• Aim of the exercise:
Leave out the pictures and output the data verbatim.
(Supplied material begins)
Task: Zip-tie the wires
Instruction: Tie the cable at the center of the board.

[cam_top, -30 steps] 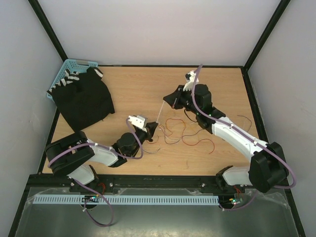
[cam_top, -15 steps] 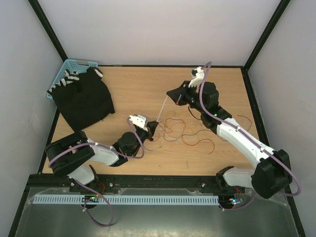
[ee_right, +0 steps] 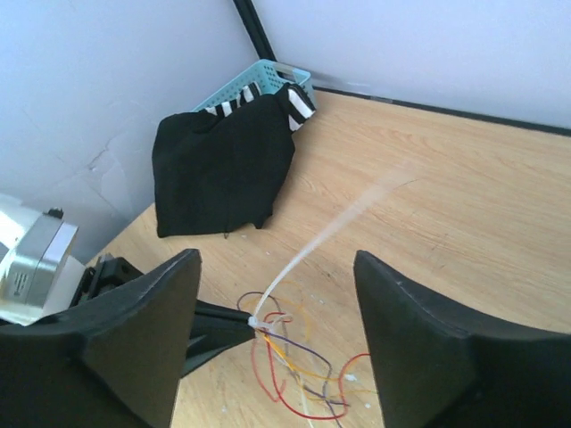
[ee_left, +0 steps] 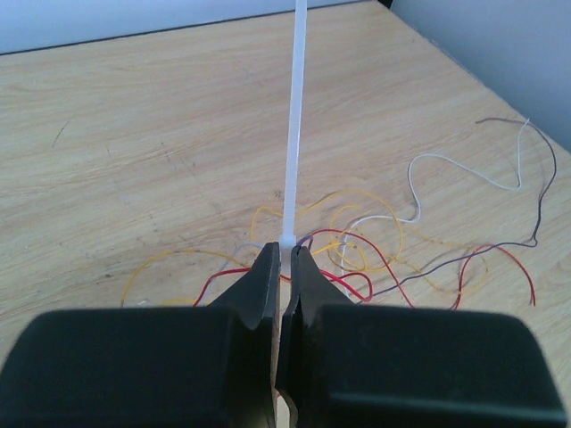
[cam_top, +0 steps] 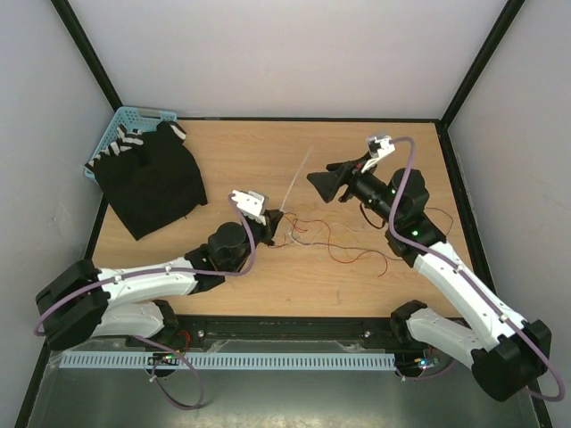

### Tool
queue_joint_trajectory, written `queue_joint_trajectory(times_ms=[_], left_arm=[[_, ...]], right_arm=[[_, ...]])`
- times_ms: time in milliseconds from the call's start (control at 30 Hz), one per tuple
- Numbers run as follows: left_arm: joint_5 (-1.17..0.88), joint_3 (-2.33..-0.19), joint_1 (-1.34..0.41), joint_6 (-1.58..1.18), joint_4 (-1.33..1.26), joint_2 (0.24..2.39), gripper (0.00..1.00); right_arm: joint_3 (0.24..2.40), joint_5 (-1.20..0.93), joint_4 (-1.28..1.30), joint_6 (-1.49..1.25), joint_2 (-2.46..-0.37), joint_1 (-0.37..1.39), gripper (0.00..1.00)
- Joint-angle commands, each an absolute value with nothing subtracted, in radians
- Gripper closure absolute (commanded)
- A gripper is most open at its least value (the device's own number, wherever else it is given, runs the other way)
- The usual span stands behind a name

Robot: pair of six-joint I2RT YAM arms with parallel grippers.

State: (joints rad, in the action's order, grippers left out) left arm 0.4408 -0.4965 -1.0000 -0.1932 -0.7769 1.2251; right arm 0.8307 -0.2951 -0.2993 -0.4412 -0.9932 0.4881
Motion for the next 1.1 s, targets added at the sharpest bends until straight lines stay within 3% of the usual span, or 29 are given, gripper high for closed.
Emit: queue_joint_trajectory(times_ms=[0, 167, 467, 733, 867, 1067], left_arm=[[0.393, -0.573, -0.970, -0.236, -0.568, 1.154, 1.00], [0.272, -0.723, -0.888, -0.261, -0.302, 1.085, 1.00], [0.059, -1.010, -0.725, -0.271, 0.135, 1.078, 1.00], [0.021, -1.156, -0.691, -0.213, 0.254, 1.080, 1.00], [0.015, -1.146, -0.689, -0.223, 0.245, 1.071, 1.00], [-0.003, -1.134, -0.686, -0.233, 0.235, 1.071, 1.00]], right_arm=[[0.819, -0.241, -0.263, -0.291, -0.897, 0.484, 0.17], [0.790, -0.140, -0.187, -0.155, -0.831, 0.484, 0.04], [0.624, -0.278, -0.296, -0.110, -0.779, 0.484, 0.03], [0.415, -0.414, -0.573, -0.094, -0.725, 0.485, 0.03], [0.348, -0.491, -0.736, -0.142, -0.770, 0.484, 0.07], [0.351, -0.607, -0.949, -0.248, -0.936, 0.488, 0.25]])
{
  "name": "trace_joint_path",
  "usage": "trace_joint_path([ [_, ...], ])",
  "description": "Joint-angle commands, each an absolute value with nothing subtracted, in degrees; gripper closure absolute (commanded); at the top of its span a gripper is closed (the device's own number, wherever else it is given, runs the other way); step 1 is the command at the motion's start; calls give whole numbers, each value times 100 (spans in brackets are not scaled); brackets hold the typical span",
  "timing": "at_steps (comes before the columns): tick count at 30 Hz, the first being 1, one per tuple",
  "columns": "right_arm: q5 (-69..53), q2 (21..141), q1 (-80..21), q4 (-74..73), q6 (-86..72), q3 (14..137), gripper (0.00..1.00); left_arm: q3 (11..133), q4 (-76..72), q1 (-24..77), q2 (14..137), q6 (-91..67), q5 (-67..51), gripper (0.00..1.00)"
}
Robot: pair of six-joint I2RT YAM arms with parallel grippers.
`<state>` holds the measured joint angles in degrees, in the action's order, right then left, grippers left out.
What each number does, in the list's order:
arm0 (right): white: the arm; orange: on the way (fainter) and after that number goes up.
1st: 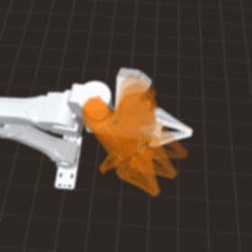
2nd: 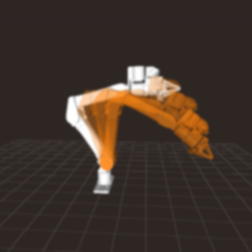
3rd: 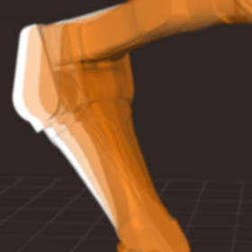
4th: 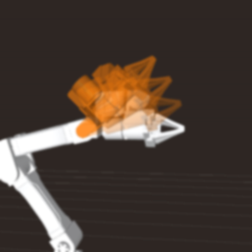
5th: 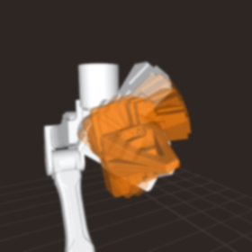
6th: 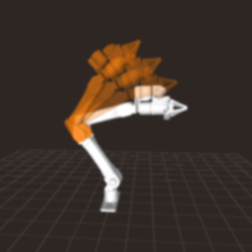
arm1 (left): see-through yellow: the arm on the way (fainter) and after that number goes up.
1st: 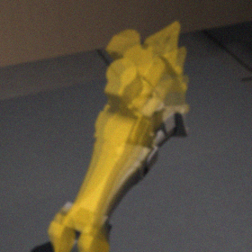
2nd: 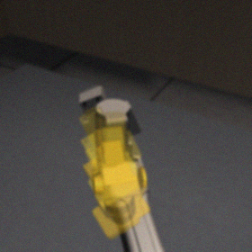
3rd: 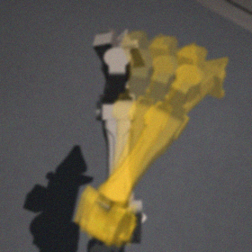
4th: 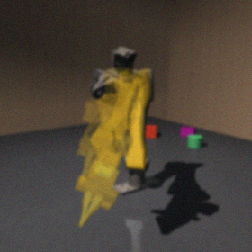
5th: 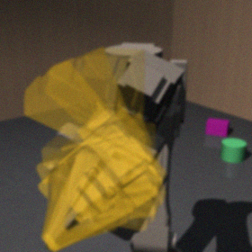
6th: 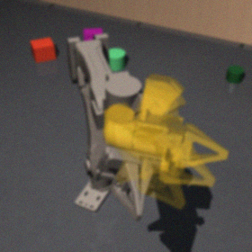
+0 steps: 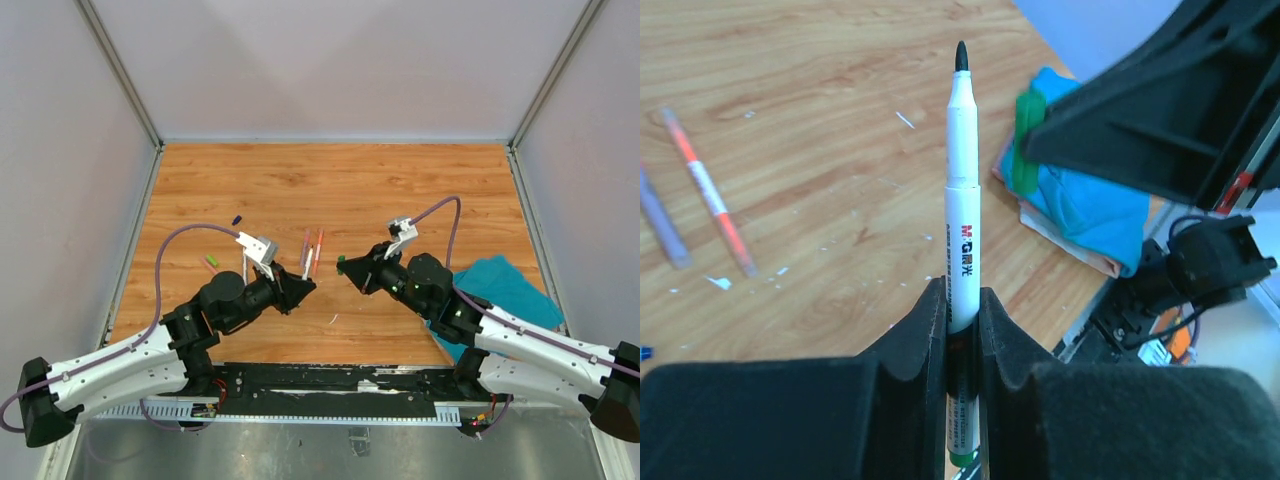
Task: Insert the pens into the pen caps
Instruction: Insert the pen cap onto the pen.
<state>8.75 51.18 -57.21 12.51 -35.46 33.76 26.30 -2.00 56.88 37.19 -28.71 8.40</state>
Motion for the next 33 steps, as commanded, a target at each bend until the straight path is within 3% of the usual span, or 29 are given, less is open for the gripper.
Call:
trace_joint_path([
  [1,1215,4791,-5660,2517,-4269,3050,99,2458,-1378,6009,3813,-2842,922,100],
  [14,1547,4668,-5660,3922,-4813,2663,99,2417,-1854,6457,4319,-2639,514,100],
  [33,1185,4701,-5660,4096,-4694,2716,99,2444,-1895,6499,4467,-2621,518,100],
])
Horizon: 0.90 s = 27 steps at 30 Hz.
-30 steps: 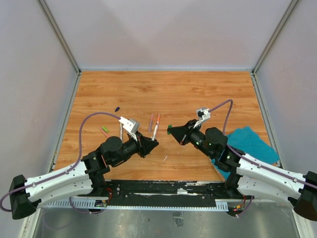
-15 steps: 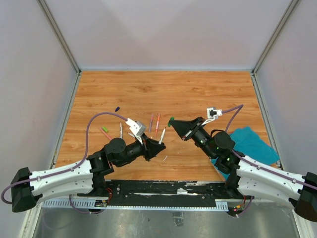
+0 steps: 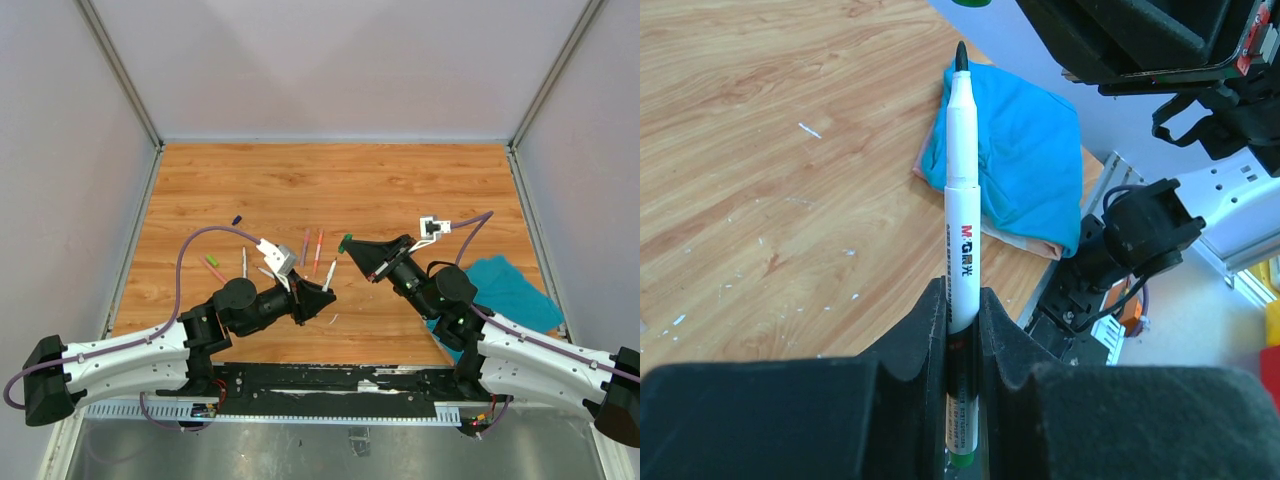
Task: Insert the pens into the pen caps
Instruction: Insert the pen cap onto the pen.
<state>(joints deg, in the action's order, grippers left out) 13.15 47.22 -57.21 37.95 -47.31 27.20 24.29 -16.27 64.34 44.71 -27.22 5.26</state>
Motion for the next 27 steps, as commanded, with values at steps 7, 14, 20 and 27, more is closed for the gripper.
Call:
trace_joint_path([
  [7,1110,4735,-5660,4069,-4710,2692,99,2457,-1889,6506,4478,-2613,537,100],
  [14,1013,4781,-5660,4005,-4702,2698,99,2452,-1883,6508,4466,-2615,580,100],
  [20,931,4829,-5660,3955,-4737,2682,99,2469,-1851,6506,4449,-2602,588,100],
  [27,853,4826,-5660,3832,-4719,2668,99,2461,-1815,6510,4389,-2608,649,99],
])
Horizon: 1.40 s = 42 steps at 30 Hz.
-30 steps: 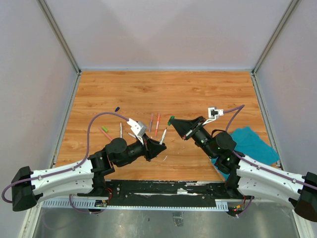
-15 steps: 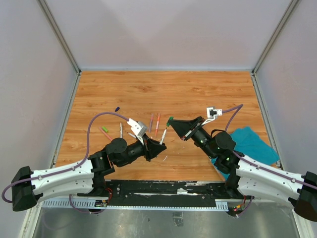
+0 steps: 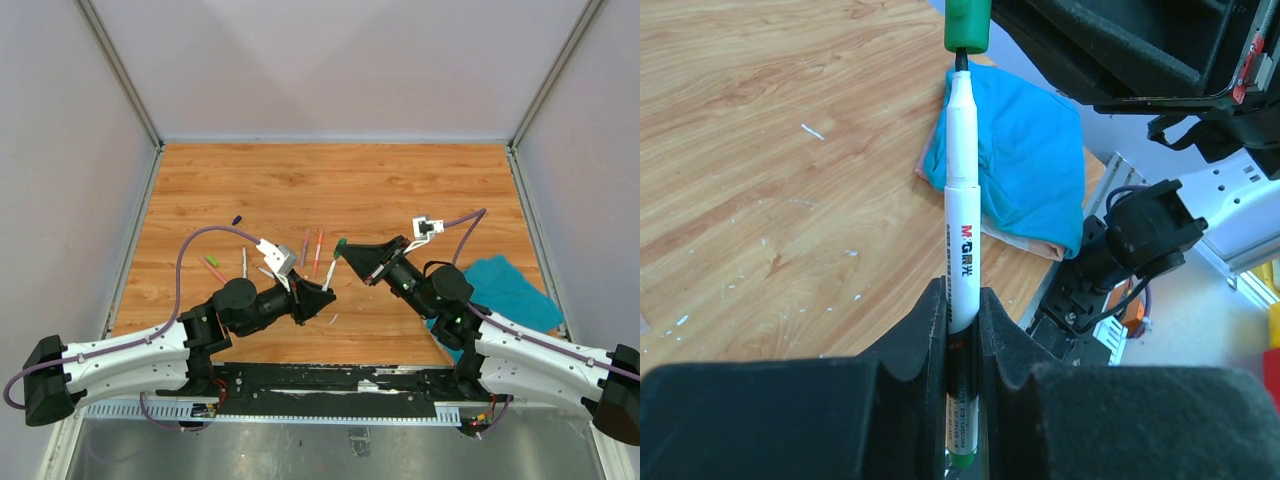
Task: Insert the pens into the pen caps
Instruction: Insert the pen cap onto the pen, then press the pen cap onto the pen.
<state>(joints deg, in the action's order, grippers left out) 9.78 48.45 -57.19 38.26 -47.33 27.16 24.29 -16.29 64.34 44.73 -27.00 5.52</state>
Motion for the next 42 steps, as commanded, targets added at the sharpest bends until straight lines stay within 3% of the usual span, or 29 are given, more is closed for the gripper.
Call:
trace_joint_path([
  [1,845,4821,-5659,3812,-4724,2659,99,2465,-1800,6510,4382,-2609,665,99],
  [13,691,4831,-5658,3686,-4787,2575,99,2454,-1766,6505,4354,-2619,719,100],
  [25,-224,4949,-5660,3683,-4938,2460,97,2470,-1765,6505,4365,-2620,753,99],
  [28,-271,4921,-5660,3743,-4994,2309,86,2474,-1771,6507,4376,-2627,763,99],
  [36,281,4233,-5662,2955,-4606,2306,39,2452,-1742,6513,4333,-2646,813,99],
  [42,826,3811,-5660,1998,-3973,2782,32,2439,-1725,6508,4311,-2652,844,100],
])
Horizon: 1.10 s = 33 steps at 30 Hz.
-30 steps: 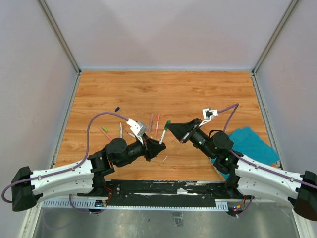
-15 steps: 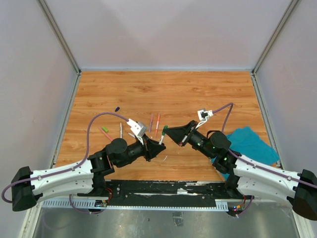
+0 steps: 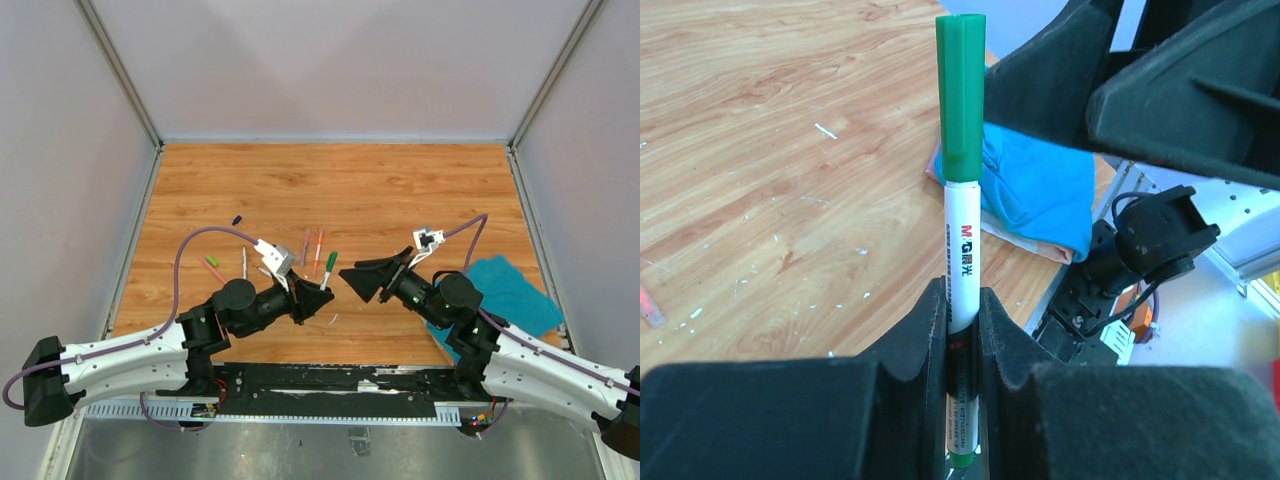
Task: Insert the pens into the pen caps
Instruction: Press the pen cap onto the pen.
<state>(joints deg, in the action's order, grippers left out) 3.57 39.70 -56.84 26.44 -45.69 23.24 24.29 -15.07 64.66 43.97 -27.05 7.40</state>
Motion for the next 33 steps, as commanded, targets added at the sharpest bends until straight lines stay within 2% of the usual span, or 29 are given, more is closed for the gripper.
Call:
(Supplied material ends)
• Written solution:
Task: Zip-tie the wires
Instruction: Tie the cable at the center of the board.

[cam_top, -30 steps] 
[cam_top, -15 steps] 
[ee_right, +0 steps] 
[ee_left, +0 steps] 
[cam_top, +0 steps] 

### Tool
queue_joint_trajectory, written `queue_joint_trajectory(times_ms=[_], left_arm=[[_, ...]], right_arm=[[_, ...]])`
- times_ms: time in milliseconds from the call's start (control at 30 Hz), one per tuple
- Numbers run as follows: left_arm: joint_5 (-1.17..0.88), joint_3 (-2.33..-0.19), joint_1 (-1.34..0.41), joint_6 (-1.58..1.18), joint_4 (-1.33..1.26), joint_2 (0.24..2.39), gripper (0.00..1.00); right_arm: joint_3 (0.24..2.40), joint_5 (-1.20..0.93), joint_4 (-1.28..1.30), joint_6 (-1.49..1.25), joint_2 (-2.46..-0.37), joint_1 (-0.37..1.39), gripper (0.00..1.00)
- Joint-angle commands, each an absolute value with nothing subtracted, in radians
- Gripper closure absolute (commanded)
- A gripper is most open at its least value (the device's own number, wherever else it is given, runs the other way)
- The usual span stands behind a name

Robot: pair of six-joint I2RT YAM arms with parallel grippers.

State: (joints rad, in the action's order, grippers left out) left arm 0.4408 -0.4965 -1.0000 -0.1932 -0.7769 1.2251; right arm 0.8307 -0.2951 -0.2993 -0.4412 -0.9932 0.4881
Motion for the next 1.1 s, targets added at the sharpest bends until straight lines stay within 3% of the usual span, or 29 are given, gripper high for closed.
Emit: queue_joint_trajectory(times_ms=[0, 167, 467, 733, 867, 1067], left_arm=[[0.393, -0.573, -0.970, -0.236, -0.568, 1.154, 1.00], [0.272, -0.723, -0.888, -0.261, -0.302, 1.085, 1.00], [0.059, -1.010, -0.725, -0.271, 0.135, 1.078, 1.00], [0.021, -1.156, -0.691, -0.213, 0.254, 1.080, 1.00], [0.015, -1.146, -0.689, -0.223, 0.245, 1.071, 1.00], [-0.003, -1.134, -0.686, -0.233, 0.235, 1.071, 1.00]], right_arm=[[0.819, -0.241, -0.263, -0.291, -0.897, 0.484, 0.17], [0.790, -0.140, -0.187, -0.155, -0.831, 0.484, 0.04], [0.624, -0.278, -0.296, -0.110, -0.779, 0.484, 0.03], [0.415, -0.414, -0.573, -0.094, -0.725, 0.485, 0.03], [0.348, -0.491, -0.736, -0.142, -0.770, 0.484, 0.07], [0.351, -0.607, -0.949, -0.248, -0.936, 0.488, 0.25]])
{
  "name": "trace_joint_path",
  "usage": "trace_joint_path([ [_, ...], ])",
  "description": "Joint-angle commands, each an absolute value with nothing subtracted, in degrees; gripper closure absolute (commanded); at the top of its span a gripper is closed (the device's own number, wherever else it is given, runs the other way); step 1 is the command at the motion's start; calls give whole numbers, each value times 100 (spans in brackets are not scaled); brackets hold the typical span",
  "timing": "at_steps (comes before the columns): tick count at 30 Hz, the first being 1, one per tuple",
  "columns": "right_arm: q5 (-69..53), q2 (21..141), q1 (-80..21), q4 (-74..73), q6 (-86..72), q3 (14..137), gripper (0.00..1.00); left_arm: q3 (11..133), q4 (-76..72), q1 (-24..77), q2 (14..137), q6 (-91..67), q5 (-67..51), gripper (0.00..1.00)"
}
Robot: pair of six-joint I2RT YAM arms with parallel grippers.
`<state>` holds the measured joint angles in degrees, in the action's order, right then left, grippers left out.
What each number does, in the list's order:
arm0 (right): white: the arm; orange: on the way (fainter) and after that number goes up.
1st: 
2nd: 
3rd: 
4th: 
5th: 
6th: 
arm1 (left): see-through yellow: the arm on the way (fainter) and after that number goes up.
1st: 
2nd: 
3rd: 
4th: 
5th: 
6th: 
+0 steps: 
Task: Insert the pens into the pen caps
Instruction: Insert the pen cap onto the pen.
<state>8.75 51.18 -57.21 12.51 -35.46 33.76 26.30 -2.00 56.88 37.19 -28.71 8.40</state>
Motion for the next 33 steps, as commanded, a target at each bend until the straight path is within 3% of the usual span, or 29 are given, less is open for the gripper.
Call:
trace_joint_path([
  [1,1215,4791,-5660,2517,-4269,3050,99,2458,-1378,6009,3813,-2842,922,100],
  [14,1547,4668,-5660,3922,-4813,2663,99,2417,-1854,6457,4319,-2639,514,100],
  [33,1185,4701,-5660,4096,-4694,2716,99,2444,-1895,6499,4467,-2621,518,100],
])
Horizon: 0.90 s = 27 steps at 30 Hz.
-30 steps: 
-15 steps: 
+0 steps: 
Task: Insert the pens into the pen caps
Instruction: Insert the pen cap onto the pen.
<state>(joints deg, in the action's order, grippers left out) 13.15 47.22 -57.21 37.95 -47.31 27.20 24.29 -16.27 64.34 44.71 -27.22 5.26</state>
Motion for the next 27 steps, as commanded, with values at steps 7, 14, 20 and 27, more is closed for the gripper.
Call:
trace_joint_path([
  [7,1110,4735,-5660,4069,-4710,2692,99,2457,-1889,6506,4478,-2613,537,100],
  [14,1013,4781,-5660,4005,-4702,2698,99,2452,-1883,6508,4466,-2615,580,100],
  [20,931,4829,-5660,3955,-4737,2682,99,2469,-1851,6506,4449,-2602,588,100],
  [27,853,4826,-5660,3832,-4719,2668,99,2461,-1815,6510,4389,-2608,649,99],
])
Horizon: 1.40 s = 42 steps at 30 Hz.
-30 steps: 
-15 steps: 
+0 steps: 
Task: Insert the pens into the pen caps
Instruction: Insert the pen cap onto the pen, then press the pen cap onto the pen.
<state>(joints deg, in the action's order, grippers left out) 9.78 48.45 -57.19 38.26 -47.33 27.16 24.29 -16.29 64.34 44.73 -27.00 5.52</state>
Motion for the next 42 steps, as commanded, targets added at the sharpest bends until straight lines stay within 3% of the usual span, or 29 are given, more is closed for the gripper.
Call:
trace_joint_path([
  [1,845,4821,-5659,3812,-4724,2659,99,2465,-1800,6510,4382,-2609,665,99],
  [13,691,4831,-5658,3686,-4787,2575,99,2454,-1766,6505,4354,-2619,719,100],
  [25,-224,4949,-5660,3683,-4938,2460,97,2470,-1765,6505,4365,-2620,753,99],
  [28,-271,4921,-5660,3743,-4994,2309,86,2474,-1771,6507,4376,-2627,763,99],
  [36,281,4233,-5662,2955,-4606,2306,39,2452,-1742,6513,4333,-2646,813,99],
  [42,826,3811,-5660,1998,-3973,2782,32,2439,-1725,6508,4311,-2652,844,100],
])
Horizon: 1.10 s = 33 steps at 30 Hz.
-30 steps: 
-15 steps: 
+0 steps: 
Task: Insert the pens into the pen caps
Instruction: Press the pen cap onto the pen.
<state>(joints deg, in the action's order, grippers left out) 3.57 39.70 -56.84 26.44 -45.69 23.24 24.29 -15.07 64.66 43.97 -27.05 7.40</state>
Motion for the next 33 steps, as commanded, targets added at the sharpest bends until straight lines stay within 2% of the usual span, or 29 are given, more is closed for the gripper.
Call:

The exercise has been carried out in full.